Please repeat the records exactly from their first line, finishing at the line containing "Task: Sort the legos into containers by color" and including it.

═══ Working data ═══

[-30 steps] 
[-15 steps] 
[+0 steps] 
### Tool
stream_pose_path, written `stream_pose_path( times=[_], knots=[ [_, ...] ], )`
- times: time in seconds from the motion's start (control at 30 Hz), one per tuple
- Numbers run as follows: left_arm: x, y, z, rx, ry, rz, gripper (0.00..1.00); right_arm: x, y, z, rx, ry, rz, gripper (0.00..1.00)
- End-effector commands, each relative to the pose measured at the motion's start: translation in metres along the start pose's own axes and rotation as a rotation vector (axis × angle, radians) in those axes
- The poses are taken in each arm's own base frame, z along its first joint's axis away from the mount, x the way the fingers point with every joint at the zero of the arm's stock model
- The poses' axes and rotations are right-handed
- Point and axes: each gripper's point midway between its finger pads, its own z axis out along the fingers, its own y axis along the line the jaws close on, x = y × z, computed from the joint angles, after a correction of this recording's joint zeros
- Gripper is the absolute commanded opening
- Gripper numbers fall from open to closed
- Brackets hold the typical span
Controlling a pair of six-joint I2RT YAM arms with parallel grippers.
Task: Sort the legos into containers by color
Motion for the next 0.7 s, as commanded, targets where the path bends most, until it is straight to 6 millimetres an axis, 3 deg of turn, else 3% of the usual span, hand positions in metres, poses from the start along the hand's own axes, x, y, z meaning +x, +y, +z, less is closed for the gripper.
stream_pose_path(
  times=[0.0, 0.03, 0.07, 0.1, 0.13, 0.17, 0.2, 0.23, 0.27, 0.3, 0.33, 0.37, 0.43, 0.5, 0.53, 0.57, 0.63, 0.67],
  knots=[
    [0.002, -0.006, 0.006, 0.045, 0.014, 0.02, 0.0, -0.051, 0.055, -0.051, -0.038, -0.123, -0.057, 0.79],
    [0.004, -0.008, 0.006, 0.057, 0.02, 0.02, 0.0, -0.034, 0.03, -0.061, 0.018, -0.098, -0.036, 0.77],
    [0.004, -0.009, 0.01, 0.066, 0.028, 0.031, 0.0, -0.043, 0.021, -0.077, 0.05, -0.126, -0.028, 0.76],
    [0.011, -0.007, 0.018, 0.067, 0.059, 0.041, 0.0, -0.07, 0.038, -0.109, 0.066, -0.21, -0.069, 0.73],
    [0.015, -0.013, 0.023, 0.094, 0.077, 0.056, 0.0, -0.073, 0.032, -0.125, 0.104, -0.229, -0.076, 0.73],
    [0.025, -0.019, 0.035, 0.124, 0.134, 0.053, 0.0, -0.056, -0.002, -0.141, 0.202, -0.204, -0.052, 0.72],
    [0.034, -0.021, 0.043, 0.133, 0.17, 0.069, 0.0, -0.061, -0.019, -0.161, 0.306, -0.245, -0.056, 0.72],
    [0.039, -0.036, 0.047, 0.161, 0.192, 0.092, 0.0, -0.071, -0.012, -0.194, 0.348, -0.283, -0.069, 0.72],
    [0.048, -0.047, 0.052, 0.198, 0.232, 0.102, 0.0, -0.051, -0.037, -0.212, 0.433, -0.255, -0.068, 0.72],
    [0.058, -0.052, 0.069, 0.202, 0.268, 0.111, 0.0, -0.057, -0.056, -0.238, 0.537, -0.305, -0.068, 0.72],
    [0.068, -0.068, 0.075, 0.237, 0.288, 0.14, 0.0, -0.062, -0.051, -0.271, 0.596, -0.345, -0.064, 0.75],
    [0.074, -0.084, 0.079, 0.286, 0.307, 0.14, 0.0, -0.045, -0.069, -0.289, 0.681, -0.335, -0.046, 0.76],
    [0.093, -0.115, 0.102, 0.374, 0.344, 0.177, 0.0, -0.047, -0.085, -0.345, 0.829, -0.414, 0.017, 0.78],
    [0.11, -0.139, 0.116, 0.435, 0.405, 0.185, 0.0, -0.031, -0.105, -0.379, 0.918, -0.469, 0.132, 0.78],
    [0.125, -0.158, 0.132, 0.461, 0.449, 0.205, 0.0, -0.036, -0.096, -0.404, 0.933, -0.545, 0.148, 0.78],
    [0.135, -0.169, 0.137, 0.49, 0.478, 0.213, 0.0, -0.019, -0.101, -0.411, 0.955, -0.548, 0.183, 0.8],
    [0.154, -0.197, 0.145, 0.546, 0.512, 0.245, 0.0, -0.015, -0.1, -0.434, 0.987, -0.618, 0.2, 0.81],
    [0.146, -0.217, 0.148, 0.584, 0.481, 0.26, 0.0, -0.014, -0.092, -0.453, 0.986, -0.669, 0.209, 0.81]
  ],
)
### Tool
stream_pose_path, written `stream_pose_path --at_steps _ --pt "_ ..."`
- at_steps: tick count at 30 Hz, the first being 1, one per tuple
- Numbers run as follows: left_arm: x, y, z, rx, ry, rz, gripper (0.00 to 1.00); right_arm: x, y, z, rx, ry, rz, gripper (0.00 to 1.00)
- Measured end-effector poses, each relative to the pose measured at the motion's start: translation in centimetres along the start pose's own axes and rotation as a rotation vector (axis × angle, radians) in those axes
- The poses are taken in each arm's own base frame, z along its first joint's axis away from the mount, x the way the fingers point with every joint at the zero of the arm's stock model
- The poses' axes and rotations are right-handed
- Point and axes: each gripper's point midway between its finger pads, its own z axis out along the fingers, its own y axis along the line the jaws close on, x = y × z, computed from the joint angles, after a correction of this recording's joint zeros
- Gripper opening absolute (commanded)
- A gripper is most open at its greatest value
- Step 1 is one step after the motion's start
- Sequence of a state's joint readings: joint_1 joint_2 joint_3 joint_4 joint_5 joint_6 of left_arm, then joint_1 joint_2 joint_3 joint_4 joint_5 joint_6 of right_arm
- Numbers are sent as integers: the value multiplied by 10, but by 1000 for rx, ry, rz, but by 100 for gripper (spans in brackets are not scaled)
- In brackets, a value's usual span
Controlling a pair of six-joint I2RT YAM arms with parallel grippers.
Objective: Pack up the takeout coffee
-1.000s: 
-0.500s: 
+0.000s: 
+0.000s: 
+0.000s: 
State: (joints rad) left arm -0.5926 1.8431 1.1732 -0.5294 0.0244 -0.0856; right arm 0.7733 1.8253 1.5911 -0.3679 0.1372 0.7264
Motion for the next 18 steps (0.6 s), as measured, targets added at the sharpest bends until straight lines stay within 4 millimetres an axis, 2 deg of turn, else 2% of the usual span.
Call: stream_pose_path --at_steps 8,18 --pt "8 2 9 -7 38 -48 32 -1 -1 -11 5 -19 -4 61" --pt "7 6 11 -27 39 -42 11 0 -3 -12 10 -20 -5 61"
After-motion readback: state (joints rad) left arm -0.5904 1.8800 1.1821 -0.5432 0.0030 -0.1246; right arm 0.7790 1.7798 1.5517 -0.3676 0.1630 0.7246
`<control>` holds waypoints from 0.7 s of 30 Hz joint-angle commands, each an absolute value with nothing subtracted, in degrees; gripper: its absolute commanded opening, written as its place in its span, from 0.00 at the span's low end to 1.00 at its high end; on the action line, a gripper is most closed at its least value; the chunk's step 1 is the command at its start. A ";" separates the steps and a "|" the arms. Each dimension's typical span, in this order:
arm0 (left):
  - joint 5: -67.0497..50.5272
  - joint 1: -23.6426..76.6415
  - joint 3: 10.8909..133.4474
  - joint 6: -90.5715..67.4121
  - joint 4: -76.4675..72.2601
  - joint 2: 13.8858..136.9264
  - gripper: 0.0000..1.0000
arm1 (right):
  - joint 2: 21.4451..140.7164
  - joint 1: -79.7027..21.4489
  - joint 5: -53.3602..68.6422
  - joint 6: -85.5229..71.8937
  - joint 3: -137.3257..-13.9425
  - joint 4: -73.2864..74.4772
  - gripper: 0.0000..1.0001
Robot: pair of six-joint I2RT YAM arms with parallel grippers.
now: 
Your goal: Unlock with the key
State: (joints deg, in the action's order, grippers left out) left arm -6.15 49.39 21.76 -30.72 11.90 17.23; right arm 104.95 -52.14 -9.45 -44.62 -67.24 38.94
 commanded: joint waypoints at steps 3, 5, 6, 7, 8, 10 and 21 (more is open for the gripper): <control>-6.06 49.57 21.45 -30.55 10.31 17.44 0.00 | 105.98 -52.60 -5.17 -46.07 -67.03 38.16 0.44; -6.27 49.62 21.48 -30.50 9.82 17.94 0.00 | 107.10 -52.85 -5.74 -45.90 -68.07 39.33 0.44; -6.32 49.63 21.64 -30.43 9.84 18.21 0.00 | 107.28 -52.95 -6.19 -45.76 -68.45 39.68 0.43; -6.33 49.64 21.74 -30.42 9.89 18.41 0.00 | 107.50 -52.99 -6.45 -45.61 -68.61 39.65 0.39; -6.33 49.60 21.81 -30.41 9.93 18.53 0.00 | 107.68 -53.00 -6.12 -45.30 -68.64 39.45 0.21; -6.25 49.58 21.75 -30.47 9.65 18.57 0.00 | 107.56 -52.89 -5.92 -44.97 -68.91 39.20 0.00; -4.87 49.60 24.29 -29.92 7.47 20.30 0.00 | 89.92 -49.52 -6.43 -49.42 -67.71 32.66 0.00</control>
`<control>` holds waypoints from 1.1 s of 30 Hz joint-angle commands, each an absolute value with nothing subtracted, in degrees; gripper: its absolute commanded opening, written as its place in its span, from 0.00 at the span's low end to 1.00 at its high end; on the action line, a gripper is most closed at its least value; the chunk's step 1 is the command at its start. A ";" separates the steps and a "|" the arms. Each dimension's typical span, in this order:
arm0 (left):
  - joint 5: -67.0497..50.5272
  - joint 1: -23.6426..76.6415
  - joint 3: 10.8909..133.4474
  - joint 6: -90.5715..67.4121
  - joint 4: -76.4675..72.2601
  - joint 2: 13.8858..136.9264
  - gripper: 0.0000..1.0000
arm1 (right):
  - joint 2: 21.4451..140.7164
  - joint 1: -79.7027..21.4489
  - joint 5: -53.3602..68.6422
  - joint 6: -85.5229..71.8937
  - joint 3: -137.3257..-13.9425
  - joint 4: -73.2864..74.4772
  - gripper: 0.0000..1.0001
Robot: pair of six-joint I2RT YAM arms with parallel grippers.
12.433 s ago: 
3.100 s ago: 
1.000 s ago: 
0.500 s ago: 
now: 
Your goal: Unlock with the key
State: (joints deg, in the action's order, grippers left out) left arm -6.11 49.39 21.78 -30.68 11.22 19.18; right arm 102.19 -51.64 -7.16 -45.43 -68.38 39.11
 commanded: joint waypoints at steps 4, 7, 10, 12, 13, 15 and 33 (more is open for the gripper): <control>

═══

» **Final answer**:
[-30 steps] 
[-15 steps] 
[+0 steps] 
### Tool
stream_pose_path, written `stream_pose_path( times=[_], knots=[ [_, ...] ], )`
- times: time in seconds from the motion's start (control at 30 Hz), one per tuple
- Numbers run as follows: left_arm: x, y, z, rx, ry, rz, gripper (0.00..1.00); right_arm: x, y, z, rx, ry, rz, gripper (0.00..1.00)
- End-effector commands, each relative to the pose measured at the motion's start: translation in metres along the start pose's own axes and rotation as a rotation vector (axis × angle, radians) in those axes
- The poses are taken in each arm's own base frame, z along its first joint's axis away from the mount, x the way the fingers point with every joint at the zero of the arm's stock model
- The poses' axes and rotations are right-handed
- Point and axes: each gripper's point midway between its finger pads, its own z axis out along the fingers, its own y axis along the line the jaws close on, x = y × z, computed from the joint angles, after a correction of this recording's joint zeros
- Gripper is the absolute commanded opening
- Gripper numbers fall from open to closed
- Brackets hold the typical span
Controlling a pair of six-joint I2RT YAM arms with parallel grippers.
Task: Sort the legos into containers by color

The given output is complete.